**Task goal**. When you have gone through the records, report how many lines include "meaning", giving the number and nothing more.
----------
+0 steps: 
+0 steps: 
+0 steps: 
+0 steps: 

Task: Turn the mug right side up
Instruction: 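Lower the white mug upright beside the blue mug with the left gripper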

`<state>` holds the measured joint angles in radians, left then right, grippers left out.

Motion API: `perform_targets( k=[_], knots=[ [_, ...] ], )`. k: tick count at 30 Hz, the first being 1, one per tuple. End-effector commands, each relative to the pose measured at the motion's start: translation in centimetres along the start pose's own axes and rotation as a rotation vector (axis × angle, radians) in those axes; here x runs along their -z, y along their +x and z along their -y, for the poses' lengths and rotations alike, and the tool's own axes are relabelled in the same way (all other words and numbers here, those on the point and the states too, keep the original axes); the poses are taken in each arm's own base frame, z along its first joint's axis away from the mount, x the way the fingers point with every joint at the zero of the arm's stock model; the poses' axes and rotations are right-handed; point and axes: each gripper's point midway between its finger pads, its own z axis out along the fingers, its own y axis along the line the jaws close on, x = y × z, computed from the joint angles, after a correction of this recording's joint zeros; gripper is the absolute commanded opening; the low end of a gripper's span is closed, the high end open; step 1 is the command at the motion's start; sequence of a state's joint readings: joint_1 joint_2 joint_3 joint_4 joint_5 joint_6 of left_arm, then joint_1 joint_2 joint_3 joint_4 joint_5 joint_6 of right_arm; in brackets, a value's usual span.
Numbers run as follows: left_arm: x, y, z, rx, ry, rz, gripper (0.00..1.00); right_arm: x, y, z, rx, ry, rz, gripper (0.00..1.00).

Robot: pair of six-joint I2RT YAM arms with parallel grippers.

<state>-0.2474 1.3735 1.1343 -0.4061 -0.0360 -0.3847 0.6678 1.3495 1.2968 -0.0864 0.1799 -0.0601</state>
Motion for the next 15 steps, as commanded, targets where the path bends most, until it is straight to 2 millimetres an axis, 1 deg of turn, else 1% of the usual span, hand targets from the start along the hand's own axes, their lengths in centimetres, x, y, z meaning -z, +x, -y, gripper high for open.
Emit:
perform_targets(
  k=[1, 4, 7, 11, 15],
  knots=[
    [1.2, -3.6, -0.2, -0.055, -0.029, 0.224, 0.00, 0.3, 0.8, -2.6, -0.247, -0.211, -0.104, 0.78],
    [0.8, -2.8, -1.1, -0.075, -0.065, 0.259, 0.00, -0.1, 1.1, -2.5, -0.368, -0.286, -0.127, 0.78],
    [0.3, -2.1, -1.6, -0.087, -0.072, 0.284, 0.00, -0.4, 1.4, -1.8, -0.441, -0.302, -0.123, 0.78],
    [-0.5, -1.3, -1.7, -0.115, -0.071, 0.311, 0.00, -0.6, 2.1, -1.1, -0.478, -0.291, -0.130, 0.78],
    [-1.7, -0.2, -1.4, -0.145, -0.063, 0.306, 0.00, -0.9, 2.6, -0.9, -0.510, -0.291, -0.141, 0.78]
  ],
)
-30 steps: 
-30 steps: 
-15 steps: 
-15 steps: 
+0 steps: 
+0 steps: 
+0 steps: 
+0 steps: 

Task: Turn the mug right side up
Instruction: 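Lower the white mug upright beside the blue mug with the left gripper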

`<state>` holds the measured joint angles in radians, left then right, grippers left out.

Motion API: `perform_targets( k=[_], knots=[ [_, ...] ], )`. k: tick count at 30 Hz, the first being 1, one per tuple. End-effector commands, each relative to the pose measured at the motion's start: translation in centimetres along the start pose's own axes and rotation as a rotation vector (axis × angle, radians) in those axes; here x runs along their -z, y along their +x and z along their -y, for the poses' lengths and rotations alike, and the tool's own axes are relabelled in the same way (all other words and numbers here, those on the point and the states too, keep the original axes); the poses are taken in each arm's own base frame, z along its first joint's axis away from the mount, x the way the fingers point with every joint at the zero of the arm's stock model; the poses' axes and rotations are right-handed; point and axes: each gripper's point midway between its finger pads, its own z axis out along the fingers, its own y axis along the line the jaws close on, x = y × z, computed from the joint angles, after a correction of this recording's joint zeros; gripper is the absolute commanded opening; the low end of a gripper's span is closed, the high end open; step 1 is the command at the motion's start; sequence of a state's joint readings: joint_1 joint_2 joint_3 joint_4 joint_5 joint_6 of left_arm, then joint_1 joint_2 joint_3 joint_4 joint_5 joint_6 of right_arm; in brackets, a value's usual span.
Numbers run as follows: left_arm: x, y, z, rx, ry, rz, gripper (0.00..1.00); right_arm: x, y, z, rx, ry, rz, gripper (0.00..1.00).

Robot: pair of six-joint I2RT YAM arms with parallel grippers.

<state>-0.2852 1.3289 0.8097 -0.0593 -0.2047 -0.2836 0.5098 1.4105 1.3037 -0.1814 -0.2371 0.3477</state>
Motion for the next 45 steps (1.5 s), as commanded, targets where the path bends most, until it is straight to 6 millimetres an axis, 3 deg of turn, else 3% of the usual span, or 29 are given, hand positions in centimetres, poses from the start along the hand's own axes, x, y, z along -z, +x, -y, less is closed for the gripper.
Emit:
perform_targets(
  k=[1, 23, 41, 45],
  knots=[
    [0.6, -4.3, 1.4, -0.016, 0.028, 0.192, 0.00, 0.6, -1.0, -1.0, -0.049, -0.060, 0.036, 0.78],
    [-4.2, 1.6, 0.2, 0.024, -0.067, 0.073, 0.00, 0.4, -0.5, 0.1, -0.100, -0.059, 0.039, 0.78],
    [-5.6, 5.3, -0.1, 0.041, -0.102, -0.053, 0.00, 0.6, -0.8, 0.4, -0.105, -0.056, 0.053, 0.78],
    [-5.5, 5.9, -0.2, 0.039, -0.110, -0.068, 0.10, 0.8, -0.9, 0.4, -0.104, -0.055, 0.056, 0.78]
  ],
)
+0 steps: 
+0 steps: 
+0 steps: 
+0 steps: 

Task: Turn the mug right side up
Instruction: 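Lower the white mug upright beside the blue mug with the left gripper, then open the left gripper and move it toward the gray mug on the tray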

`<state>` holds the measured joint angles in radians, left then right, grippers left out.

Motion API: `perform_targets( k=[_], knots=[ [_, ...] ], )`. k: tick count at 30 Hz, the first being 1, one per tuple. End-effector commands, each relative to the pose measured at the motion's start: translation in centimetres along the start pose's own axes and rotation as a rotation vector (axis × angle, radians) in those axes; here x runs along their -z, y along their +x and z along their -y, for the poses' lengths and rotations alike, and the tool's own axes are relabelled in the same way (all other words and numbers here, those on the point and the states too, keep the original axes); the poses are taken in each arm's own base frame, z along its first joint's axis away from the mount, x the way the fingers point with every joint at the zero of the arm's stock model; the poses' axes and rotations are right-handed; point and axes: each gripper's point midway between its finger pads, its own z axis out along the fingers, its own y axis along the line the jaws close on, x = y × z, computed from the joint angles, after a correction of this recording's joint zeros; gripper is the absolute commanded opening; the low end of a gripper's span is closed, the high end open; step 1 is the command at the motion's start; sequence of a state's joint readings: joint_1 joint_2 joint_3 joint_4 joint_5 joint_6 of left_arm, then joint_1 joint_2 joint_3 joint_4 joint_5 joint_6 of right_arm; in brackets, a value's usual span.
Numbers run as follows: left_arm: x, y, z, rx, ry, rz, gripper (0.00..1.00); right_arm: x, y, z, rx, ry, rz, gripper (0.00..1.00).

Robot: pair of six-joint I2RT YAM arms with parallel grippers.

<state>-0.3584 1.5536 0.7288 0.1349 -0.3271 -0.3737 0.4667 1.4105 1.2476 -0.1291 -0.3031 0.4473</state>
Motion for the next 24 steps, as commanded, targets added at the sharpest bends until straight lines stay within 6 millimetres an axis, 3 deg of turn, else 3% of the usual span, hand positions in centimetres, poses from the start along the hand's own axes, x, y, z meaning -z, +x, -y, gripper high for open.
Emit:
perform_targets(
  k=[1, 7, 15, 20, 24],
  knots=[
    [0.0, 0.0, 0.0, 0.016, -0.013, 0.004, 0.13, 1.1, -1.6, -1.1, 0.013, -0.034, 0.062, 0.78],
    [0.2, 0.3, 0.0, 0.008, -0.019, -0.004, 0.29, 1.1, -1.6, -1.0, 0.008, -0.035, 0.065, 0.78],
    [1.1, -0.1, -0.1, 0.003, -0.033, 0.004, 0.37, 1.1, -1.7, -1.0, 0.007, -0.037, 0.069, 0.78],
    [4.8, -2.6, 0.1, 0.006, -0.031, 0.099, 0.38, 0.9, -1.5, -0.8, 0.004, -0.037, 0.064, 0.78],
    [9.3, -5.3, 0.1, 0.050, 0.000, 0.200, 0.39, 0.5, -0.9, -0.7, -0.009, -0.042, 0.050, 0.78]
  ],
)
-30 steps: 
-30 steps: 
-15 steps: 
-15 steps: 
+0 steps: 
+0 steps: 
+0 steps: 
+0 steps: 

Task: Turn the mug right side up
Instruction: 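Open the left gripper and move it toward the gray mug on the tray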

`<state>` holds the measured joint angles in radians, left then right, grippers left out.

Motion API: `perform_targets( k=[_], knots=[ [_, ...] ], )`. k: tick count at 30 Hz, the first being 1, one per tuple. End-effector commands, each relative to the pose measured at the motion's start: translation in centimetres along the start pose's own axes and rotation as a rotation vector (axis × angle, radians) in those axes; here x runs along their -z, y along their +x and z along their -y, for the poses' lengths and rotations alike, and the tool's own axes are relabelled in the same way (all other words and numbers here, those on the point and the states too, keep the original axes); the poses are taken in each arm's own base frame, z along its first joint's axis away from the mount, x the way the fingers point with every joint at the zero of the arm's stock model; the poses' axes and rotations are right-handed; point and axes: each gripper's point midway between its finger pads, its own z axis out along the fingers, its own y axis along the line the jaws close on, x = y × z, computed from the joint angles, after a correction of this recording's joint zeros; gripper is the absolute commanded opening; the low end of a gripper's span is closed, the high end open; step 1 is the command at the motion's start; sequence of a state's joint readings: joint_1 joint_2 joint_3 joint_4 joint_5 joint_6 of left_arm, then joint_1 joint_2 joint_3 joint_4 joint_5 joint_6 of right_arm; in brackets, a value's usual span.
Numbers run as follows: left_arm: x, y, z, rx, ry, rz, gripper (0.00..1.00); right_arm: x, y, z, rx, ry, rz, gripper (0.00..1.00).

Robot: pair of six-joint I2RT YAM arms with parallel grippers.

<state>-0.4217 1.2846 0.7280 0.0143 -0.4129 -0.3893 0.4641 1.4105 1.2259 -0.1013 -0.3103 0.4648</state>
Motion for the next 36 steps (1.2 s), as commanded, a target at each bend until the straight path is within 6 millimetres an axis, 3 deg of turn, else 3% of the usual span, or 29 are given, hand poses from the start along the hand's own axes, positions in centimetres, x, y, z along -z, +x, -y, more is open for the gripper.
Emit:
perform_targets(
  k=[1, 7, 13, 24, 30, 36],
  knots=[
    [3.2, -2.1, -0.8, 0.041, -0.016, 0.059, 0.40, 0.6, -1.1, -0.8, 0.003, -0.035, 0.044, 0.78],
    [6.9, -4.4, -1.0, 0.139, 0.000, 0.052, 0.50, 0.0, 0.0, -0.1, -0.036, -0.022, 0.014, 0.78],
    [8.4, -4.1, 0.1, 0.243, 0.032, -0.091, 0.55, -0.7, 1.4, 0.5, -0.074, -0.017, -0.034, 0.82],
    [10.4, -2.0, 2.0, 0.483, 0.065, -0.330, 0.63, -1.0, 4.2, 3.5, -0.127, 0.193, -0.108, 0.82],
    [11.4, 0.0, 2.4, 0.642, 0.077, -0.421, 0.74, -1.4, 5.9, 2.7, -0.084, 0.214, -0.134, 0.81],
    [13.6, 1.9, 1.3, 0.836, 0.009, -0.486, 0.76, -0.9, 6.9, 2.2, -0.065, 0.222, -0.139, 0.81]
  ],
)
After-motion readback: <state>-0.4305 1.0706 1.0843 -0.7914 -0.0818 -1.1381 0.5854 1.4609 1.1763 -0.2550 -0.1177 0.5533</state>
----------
**Solved exercise**. 2